Wdrożenie Pierwszego Programu Mentoringowego „Dealuj wiedzą po partnersku” pokazało mi, jak wiele zależy od dobrego przygotowania. Program Mentoringowy musi być uszyty na miarę, spójny z kierunkiem organizacji. Samo hasło „mentoring” nie wystarczy. Potrzebna jest struktura: jasne zasady, ramy czasowe, narzędzia do monitorowania postępów. Każdy mentor i mentee wiedzą, co chcą osiągnąć, a organizacja potrafi zmierzyć realny wpływ program, czy to w efektywniejszym onboardingu, w lepszym przepływie informacji między działami, czy w rosnącym zaangażowaniu ludzi.
Co zyskuje zespół?
Po pierwsze – rozwój kompetencji. W naturalny sposób wiedza przestaje być „własnością jednostki”, a staje się częścią kultury organizacyjnej. Dzięki temu nie ryzykujemy, że przy odejściu kluczowego pracownika zniknie know-how, którego nie zdążył przekazać.
Po drugie – wzrost pewności siebie. Młodsi pracownicy, mając u boku mentora, szybciej uczą się rozwiązywać problemy, bo wiedzą, że mogą liczyć na wsparcie. Z kolei mentorzy odkrywają w sobie rolę liderów wiedzy – a to często pierwszy krok do rozwoju liderskiego na wyższym poziomie.
Po trzecie – lepsza współpraca i atmosfera. Kiedy w organizacji funkcjonuje mentoring, ludzie przestają bać się zadawać pytań i naturalnie zaczynają dzielić się doświadczeniem. Tworzy się środowisko, w którym nie trzeba udawać, że wszystko wiemy – można uczyć się od innych bez obawy o ocenę.
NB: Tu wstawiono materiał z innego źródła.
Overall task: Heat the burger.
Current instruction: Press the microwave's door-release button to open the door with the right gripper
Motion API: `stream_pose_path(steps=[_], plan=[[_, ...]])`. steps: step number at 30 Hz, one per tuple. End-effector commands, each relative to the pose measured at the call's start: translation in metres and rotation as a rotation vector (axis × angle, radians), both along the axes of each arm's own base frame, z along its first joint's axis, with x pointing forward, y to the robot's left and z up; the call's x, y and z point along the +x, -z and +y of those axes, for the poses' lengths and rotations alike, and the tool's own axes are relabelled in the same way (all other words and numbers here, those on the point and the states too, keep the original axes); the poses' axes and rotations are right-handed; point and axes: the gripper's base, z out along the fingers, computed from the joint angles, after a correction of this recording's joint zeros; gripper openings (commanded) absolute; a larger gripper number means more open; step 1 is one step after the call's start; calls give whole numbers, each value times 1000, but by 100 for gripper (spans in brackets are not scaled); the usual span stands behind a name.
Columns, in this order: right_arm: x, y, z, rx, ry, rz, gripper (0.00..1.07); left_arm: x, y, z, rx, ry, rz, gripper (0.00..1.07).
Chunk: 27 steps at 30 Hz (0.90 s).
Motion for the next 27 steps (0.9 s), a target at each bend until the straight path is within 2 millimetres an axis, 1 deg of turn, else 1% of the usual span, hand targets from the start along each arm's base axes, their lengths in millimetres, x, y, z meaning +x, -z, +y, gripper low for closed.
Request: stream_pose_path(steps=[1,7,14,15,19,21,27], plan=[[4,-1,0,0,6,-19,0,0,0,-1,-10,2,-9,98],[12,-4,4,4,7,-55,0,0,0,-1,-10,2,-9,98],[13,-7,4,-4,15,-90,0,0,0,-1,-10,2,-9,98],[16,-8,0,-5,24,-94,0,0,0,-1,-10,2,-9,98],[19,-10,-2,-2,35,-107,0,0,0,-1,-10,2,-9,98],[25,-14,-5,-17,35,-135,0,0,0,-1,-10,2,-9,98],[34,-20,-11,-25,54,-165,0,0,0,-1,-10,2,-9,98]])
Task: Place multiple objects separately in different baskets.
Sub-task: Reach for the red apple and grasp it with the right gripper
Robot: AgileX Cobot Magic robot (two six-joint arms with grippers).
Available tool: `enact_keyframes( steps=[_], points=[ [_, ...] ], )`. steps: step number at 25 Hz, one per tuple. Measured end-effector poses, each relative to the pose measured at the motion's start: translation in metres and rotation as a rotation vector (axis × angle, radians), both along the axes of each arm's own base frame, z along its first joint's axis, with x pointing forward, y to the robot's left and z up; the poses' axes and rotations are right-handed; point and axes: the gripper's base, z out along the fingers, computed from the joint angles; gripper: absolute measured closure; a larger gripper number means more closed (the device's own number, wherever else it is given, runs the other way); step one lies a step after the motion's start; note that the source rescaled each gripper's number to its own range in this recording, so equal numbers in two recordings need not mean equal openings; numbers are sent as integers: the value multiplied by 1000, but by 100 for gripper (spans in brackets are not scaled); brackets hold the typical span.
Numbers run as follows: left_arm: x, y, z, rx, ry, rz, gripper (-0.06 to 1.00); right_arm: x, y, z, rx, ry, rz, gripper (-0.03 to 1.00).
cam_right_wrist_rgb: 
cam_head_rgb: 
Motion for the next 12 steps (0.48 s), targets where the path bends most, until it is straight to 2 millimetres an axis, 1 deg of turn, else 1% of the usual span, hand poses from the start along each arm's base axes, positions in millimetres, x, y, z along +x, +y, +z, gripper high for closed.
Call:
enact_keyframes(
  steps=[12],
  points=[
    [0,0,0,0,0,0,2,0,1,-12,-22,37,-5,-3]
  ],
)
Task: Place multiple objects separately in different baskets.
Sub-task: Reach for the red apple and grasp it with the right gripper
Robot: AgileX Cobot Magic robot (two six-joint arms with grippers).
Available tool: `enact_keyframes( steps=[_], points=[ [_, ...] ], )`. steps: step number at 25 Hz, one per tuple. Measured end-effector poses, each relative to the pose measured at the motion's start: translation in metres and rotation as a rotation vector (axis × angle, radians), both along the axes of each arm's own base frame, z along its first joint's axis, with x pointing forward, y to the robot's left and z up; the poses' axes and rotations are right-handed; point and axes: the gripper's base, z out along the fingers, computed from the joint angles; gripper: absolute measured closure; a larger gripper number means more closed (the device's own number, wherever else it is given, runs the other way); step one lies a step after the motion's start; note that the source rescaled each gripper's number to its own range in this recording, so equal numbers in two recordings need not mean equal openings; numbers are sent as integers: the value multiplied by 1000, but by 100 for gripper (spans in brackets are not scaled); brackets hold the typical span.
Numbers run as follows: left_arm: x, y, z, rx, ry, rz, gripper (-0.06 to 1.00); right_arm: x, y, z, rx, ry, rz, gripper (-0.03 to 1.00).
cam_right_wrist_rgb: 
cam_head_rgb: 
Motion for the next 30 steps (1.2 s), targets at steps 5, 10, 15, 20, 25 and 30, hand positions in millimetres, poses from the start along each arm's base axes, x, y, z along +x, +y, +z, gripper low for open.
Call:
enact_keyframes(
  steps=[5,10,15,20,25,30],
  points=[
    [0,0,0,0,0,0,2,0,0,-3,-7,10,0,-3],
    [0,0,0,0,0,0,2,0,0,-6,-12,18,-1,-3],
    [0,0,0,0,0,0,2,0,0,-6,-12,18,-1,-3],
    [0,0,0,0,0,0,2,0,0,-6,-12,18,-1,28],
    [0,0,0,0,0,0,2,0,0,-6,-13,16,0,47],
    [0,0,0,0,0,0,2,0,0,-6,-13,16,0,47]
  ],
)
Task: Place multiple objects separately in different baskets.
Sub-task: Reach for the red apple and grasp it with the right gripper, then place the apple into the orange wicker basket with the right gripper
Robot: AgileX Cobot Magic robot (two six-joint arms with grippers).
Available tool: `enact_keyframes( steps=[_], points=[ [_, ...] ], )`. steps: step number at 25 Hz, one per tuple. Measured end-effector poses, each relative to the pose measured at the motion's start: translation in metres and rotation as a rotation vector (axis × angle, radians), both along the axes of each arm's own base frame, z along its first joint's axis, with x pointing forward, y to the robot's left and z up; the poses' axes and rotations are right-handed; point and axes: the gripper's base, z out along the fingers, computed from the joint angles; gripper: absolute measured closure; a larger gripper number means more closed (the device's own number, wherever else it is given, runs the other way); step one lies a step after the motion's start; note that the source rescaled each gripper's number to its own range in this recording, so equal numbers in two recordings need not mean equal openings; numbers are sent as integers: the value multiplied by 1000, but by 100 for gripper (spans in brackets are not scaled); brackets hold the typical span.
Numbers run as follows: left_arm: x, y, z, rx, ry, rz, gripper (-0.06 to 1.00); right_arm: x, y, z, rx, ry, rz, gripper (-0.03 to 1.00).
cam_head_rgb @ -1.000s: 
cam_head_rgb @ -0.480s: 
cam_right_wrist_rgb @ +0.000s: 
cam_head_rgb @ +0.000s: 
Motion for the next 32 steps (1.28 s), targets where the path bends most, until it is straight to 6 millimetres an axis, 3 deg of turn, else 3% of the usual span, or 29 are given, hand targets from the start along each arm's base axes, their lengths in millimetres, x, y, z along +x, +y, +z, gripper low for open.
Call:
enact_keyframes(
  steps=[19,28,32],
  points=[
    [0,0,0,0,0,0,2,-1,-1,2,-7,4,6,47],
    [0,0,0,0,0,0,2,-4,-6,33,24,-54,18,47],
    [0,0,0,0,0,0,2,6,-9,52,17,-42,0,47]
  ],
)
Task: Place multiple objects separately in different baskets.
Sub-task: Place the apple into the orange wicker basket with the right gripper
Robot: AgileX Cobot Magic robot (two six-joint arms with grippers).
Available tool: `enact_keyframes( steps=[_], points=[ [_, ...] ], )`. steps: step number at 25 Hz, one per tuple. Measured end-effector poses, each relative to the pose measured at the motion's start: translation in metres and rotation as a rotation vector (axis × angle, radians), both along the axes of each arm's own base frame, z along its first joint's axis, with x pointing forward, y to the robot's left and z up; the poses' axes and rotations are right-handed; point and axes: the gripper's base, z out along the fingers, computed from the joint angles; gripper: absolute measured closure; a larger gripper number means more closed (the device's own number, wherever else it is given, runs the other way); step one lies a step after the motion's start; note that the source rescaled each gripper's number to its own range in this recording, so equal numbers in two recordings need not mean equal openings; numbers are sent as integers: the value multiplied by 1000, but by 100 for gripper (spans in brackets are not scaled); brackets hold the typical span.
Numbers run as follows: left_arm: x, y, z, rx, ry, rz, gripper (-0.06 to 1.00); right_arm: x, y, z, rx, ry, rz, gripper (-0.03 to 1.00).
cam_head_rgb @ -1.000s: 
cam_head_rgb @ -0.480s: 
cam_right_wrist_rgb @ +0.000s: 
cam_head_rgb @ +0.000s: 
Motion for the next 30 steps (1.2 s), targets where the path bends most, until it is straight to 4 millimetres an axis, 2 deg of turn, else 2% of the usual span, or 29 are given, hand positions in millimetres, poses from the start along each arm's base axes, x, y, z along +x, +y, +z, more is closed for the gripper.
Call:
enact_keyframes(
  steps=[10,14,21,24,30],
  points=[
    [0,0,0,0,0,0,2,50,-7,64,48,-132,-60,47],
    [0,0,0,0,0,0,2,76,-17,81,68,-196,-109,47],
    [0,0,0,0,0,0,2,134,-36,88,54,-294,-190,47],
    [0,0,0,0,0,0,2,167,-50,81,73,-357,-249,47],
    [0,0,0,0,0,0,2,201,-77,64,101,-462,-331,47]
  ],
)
O mentoringu piszą raporty Deloitte, McKinsey czy Gallup, wskazując go jako jedno z najbardziej efektywnych narzędzi rozwoju talentów i zatrzymywania pracowników w organizacjach.
Brzmi jak HR-owa teoria? A jednak w praktyce potwierdzają to także konkretne organizacje. Przykład: w Cox Automotive retencja uczestników programu mentoringowego sięgnęła 79% w ciągu dwóch lat, podczas gdy średnia dla całej firmy wynosiła zaledwie 67% *. Ja mogę potwierdzić to z praktyki: z mojego doświadczenia wiem, że Program Mentoringowy, jeśli jest mądrze zaprojektowany, bardzo szybko udowadnia swoją wartość w organizacji?
Czy mentoring sprawdzi się w każdej firmie? Tak, o ile potraktujemy go poważnie. To nie musi być wielka, korporacyjna inicjatywa z budżetem liczonym w setkach tysięcy. Wystarczy zacząć od pilotażu, od kilku par mentor–mentee. Najważniejsze to mieć jasno określony cel i odwagę, by pozwolić ludziom na partnerską wymianę wiedzy.